For individuals interested in starting their own online business, finding the perfect online credit card processing company make take sometime. Credit card number are valuable information and unfortunately many account numbers are stolen each day. In addition to protecting the assets of your business, obtaining a secure online credit card processor will also protect your customers. Consumers do not want to be shopping or handing out valuable personal information to an unsecured website or credit card processing company. The best way to determine the success of online credit card processors is by searching for customer feedback on the internet. Many times clients will post feedback when they have had a positive or negative experience with a company.

In addition to personal and business security, fully researching the various different online credit card processors is a potential way to increase your profits. For allowing you to use their services, you are charged a fee. The fee and rates will depend on the online credit card processor in question. For this reason, it is important to shop around and find the best value for your money. Although cheaper rates are nice, it is not always better. Go with your gut instinct, if something seems too good to be true it may be. Research is an important tool in keeping your profits intact.
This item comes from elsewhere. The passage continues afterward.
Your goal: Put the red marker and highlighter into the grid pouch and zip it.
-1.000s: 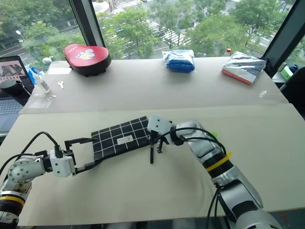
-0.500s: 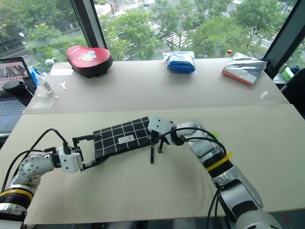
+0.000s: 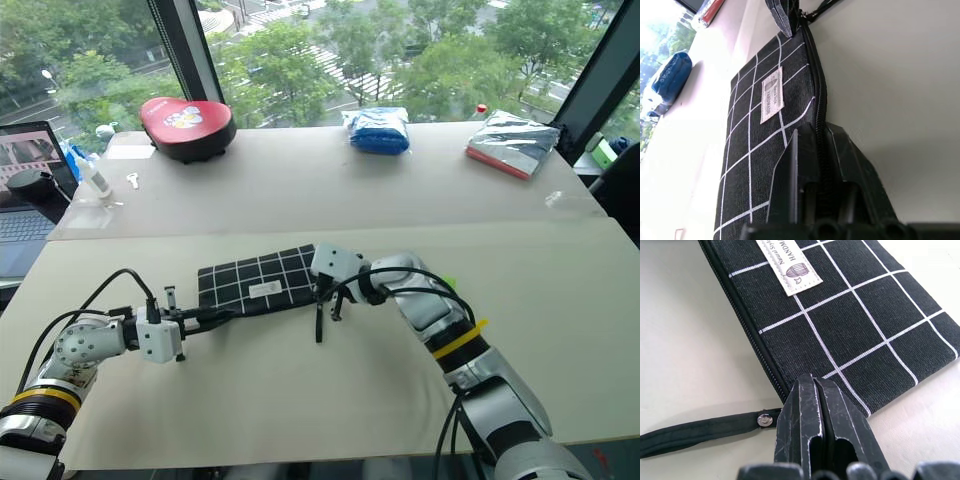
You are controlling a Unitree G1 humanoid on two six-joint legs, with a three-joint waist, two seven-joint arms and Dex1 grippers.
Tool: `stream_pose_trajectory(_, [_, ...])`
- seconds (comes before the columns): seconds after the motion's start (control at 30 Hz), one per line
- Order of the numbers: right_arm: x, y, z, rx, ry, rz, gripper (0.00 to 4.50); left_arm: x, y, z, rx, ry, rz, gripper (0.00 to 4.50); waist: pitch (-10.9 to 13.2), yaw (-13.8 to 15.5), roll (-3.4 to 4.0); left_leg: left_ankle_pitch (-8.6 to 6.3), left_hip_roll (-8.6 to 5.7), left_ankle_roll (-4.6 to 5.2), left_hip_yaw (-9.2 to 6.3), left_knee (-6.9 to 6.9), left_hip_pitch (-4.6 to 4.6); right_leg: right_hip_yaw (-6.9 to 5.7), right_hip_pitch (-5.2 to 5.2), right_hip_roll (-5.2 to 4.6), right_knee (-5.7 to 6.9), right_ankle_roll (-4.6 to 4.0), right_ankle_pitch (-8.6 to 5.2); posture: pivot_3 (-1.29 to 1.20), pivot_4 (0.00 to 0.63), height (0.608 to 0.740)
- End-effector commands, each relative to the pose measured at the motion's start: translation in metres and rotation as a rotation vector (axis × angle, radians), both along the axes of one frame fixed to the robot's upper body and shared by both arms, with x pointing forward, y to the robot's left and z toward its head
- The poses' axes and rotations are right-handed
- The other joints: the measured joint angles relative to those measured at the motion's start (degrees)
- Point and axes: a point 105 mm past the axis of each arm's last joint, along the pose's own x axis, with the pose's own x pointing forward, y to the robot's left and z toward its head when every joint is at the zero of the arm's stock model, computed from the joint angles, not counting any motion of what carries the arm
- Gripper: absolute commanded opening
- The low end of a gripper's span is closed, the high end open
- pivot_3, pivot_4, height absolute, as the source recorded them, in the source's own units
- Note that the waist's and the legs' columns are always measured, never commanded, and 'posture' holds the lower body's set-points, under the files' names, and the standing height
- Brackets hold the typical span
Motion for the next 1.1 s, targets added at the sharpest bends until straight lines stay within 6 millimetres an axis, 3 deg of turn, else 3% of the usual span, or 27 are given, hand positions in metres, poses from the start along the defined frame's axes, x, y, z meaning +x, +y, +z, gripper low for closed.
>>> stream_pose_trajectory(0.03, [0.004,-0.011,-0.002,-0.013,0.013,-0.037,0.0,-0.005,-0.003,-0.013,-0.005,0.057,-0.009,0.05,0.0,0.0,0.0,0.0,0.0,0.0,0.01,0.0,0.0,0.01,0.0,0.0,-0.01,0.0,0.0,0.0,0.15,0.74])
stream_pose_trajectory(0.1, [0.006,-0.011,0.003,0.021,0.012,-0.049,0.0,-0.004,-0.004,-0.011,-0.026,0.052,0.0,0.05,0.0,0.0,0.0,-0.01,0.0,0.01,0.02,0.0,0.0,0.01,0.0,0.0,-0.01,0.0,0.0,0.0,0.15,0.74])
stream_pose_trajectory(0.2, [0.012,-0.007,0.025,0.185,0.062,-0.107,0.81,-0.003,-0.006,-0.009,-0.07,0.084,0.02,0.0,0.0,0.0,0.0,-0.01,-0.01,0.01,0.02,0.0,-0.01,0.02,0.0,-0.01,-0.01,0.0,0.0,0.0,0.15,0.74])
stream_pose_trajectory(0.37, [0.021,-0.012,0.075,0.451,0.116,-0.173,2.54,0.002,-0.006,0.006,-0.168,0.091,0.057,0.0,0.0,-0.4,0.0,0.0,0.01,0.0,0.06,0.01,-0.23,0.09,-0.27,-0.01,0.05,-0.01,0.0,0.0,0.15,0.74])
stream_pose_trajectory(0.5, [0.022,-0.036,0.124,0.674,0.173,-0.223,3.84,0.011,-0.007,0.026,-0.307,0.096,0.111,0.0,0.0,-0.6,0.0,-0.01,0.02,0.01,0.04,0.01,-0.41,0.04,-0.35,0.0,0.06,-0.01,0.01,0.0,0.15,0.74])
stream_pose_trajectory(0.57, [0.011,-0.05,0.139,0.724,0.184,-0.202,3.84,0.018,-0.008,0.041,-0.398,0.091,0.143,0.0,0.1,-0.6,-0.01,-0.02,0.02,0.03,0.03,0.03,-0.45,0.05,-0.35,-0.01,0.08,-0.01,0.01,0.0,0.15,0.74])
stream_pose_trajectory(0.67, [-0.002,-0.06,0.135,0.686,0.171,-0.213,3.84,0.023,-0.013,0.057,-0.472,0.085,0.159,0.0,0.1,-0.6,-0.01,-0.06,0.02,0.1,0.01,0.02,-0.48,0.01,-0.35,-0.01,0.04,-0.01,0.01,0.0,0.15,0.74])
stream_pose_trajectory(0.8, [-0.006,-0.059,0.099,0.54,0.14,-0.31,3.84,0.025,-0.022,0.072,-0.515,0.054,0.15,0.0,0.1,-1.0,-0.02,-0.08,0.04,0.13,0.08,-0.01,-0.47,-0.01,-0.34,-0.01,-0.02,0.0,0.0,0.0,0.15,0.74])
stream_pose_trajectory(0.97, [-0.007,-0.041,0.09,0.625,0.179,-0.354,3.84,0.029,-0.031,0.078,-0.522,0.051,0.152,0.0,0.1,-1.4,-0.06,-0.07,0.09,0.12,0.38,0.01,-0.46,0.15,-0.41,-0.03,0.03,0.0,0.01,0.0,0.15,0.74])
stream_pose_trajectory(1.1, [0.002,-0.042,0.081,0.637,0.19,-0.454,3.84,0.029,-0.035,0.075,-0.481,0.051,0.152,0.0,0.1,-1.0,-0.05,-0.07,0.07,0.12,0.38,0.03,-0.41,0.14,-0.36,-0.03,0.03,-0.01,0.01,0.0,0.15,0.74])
It is not uncommon to come across online credit card processors that offer certain guidelines or restrictions on their services. For example, there may be a select few of online credit card processors that limit the amount of sales it processes. This limit may be monthly, weekly, or even daily. If your business becomes a success, this restriction could only hurt it and could cause you to lose potential profits.

Another restriction may include the type of business that you are operating. Although each online credit card processor is different and they tend to operate under different standards, some online businesses may be a violation of their standards. A few examples of the businesses that online credit card processors may refuse to service are gambling sites, adult sties, or pharmacies. Before entering into a contract with an online credit card processing company, it is important to read through their contract rules and guidelines.

Credit cards are used by consumers because they are a convenient and easy way to participate in online shopping. If you are operating an online business, whether it be large or small, consider accepting online credit cards. There a wide number of online credit card processors available to serve your needs and help your businesses grow.

Disclosure of Material Connection: Some of the links in the post above are “affiliate links.” This means if you click on the link and purchase the item, I will receive an affiliate commission. Regardless, I only recommend products or services I use personally and/or believe will add value to my readers. I am disclosing this in accordance with the Federal Trade Commission’s 16 CFR, Part 255: “Guides Concerning the Use of Endorsements and Testimonials in Advertising.”